O que Demetrious vem fazendo na categoria masculina mais leve do UFC é assombroso. Salvo em dois rounds na primeira luta contra John Dodson, nenhum desafiante fez frente ao campeão. O próprio Dodson foi dominado na revanche, assim como Joseph Benavidez, que deu calor quando ambos disputaram o posto de primeiro campeão do peso mosca no UFC, mas que foi obliterado na revanche. O mesmo aconteceu com Ian McCall, que quase venceu a semifinal do torneio inaugural da categoria, mas foi feito de gato-e-sapato no segundo confronto. Naquele dia, o mundo viu pela primeira vez a enorme capacidade de adaptação que Johnson tem.

“Eu menosprezei o clinch dele”. Foi com essa frase que Henry Cejudo, terceiro campeão olímpico a lutar na história do UFC, explicou sua derrota para Johnson exatamente numa posição forte da modalidade em que, na teoria, ele tinha grande vantagem sobre o campeão. Do mesmo jeito, o faixa-preta de caratê Kyoji Horiguchi e o kickboxer Dodson foram batidos em suas especialidades.

O que González faz no quadrilátero cercado por cordas também é assombroso. Fora uma luta aqui e outra ali (Juan Francisco Estrada é a única equilibrada de Román que eu vi, na verdade), seus combates normalmente são unilaterais. A movimentação, simples e econômica, é eficiente demais. As combinações juntam velocidade, volume e potência incomuns. O senso de equilíbrio é notável e o queixo ainda por cima é duro.

Pela primeira vez na história, o melhor lutador de boxe da atualidade e o melhor do MMA são pesos moscas. Outra coincidência, dessa vez infeliz, é que, fora alguns fãs hardcore das duas modalidades, ninguém quer saber deles. Fora do octógono, Johnson tem um perfil nada carismático e, quando fala, acaba num arrogante tô-nem-aí que não o ajuda em nada. Fora dos ringues, González adota o mesmo estilo low-profile do José Aldo pré-trash talking, o que também não vai fazer milagres comerciais por ele.

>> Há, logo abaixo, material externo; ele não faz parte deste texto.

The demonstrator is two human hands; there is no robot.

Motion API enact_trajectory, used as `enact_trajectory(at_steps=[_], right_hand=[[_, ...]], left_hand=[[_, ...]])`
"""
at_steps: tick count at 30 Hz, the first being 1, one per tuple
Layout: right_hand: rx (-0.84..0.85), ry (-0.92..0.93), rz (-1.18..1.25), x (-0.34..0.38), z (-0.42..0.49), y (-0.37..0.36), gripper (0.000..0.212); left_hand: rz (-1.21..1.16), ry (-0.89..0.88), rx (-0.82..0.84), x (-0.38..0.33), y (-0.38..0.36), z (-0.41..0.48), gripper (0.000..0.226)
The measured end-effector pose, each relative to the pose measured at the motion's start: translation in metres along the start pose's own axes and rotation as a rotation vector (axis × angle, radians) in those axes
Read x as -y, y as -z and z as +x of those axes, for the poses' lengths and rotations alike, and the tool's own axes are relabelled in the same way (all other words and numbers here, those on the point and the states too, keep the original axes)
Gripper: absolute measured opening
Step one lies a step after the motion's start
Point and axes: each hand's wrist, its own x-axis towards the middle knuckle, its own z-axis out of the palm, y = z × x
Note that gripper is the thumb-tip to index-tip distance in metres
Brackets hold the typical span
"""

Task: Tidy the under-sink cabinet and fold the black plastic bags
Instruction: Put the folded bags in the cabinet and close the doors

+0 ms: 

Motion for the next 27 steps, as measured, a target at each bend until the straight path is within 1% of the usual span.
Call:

O que os dois têm demais é talento esportivo. Demetrious é muito mais lutador que Conor McGregor, a atual galinha-dos-ovos-de-ouro do UFC. Román é superior a Canelo Álvarez, o garoto de ouro do boxe mundial na atualidade. Johnson certamente já se colocou na conversa sobre o maior de todos os tempos do MMA. González não chega a tanto num esporte sesquicentenário, mas certamente o é se considerarmos as mesmas duas décadas de vida do MMA.

No entanto, infelizmente isso não é suficiente. McGregor e Nate Diaz venderam 1,5 milhão de pacotes numa luta sem sentido e que não valia nada. Johnson é melhor do que os dois. Canelo e Miguel Cotto venderam um milhão num duelo que valia muito, mas cujo final era previsível, numa categoria acima da que ambos deveriam estar. González é melhor que os dois.

O que se pode fazer para mudar esse quadro? Provavelmente nada. Demetrious não vai virar um provocador talentoso como McGregor nem González vai despertar um carisma como o de Canelo. Mas o pior mesmo é que eles não vão crescer fisicamente. Esqueça a absurda ascensão de mosca a médio-ligeiro de Pacquiao. Na verdade lembre-se, pois o Pac-Man era igualmente ignorado quando lutava com 112 libras.

Milhares lotarão a Manchester Arena para ver a revanche da enfadonha disputa entre Tyson Fury e Wladimir Klitschko. Quarenta mil estarão no Estádio Atlético Paranaense para ver Fabricio Werdum e Stipe Miocic. Johnson e González talvez não consigam isso nem em Manágua ou em Madisonville. Azar dos fãs que deixarão de testemunhar tamanhos talentos por motivos tão diminutos. Azar de Demetrious e Román, que não se aposentarão ricos como mereciam.